Now, set aside thoughts of utility, prestige, success, wealth, or recognition of any sort. How many of you can confirm that you are non-Rationals (having a non-NT temperament) and would be perfectly happy sitting alone in your office doing nothing but reading technical books and developing theories with nothing more than your brain (no computer simulations)? How many of you would be perfectly happy to stand in front of a whiteboard with a marker and run through decades’ worth of accumulated knowledge to try to tease out an equation that would define how silicon-based proteins might fold? How many of you would be content to sit in a legal library working on a treatise about the evolution of marriage as a legal institution?

Remember, you’re doing this alone. You don’t work with other people. You’re not soliciting opinions. You’re not even really interested in finding out what anyone thinks about what you’re doing. You’re working your ass off out of pure curiosity. You might never accomplish anything. Your work might sit on a shelf for five hundred years, unread. You might die poor and friendless, your passing noted by nothing more than a hasty engraving of your name, date of birth, and date of death on a charity marker. You’re not guaranteed anything — money, success, status, respect.
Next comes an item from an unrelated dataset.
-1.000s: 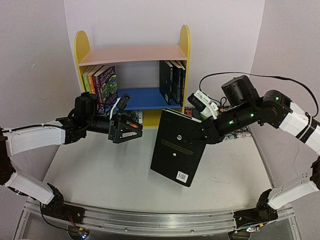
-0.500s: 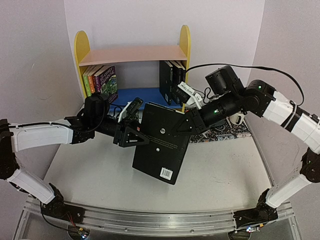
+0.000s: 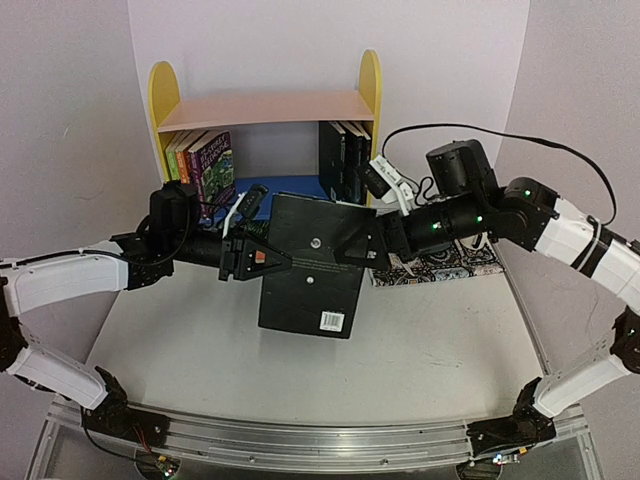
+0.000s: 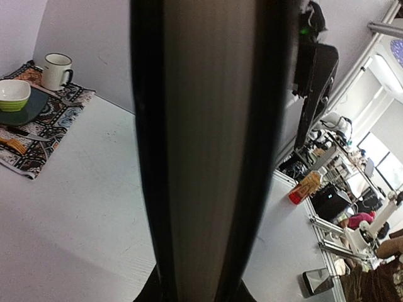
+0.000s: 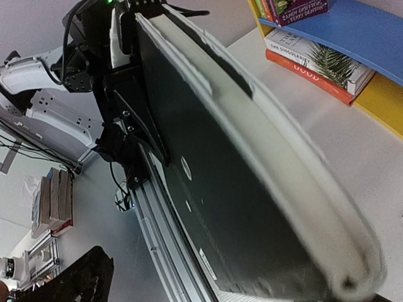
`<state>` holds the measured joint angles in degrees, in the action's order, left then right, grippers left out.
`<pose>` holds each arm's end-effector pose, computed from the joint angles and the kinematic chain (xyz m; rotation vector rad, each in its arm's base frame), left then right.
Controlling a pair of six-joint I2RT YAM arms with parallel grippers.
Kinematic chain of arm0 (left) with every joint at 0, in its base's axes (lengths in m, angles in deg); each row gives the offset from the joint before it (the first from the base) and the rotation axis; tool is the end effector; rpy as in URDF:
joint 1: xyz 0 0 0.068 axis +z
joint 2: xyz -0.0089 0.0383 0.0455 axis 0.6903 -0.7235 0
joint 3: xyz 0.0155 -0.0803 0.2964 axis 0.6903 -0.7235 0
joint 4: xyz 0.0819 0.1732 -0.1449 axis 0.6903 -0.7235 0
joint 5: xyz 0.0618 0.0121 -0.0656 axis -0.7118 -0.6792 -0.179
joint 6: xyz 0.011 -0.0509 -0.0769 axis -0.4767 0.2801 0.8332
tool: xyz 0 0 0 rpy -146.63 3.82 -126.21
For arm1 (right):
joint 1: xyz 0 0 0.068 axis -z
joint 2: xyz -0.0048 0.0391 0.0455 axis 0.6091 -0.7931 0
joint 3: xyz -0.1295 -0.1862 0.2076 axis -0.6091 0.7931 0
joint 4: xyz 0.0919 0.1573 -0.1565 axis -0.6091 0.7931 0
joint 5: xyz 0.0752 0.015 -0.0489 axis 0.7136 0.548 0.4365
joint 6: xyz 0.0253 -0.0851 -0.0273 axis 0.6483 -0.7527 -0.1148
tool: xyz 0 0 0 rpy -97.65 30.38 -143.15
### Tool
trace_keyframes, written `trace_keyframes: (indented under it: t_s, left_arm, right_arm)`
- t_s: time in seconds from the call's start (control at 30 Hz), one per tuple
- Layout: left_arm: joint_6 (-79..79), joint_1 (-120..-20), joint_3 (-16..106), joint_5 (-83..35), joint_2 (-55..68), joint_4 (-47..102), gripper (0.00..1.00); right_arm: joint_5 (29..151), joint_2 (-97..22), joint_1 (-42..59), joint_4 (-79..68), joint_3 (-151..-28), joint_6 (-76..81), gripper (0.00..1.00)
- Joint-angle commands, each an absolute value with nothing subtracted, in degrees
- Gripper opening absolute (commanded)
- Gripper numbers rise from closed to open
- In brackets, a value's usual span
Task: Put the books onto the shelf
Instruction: Pass from the right arm to the left
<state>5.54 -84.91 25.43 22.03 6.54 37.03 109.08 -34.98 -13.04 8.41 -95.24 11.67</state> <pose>0.1745 -0.2433 0.3518 1.1161 1.6036 -1.5328 0.1790 0.2762 0.4447 -0.9077 1.7153 1.2193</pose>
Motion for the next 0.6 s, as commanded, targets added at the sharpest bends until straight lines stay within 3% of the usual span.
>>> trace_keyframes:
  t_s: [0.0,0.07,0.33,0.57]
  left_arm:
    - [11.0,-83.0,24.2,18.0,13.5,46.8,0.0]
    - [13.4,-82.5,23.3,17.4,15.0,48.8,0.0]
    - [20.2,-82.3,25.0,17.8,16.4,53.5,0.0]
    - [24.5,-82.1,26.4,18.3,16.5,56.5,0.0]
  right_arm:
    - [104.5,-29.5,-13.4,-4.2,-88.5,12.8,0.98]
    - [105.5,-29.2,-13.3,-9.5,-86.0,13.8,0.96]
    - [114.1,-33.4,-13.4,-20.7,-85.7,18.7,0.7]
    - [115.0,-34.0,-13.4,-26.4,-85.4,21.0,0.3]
Nine out of ten of you will not be interested in this at all. You’d want something practical. Or concrete. Or that let you work with people. Or that involved something physically tangible. And that’s fine. But that means that you’d make mediocre scientists at best. You haven’t got the makings of an Einstein or Newton in you. And that’s fine. There’s nothing wrong with that. Out of the one of you left, for every three of you, one will be a woman. It’s not because women can’t do the things that men do in science — it’s because most men can’t do the things that scientists do and it just happens that, by nature, there tend to be a few more men who can do it than there are women.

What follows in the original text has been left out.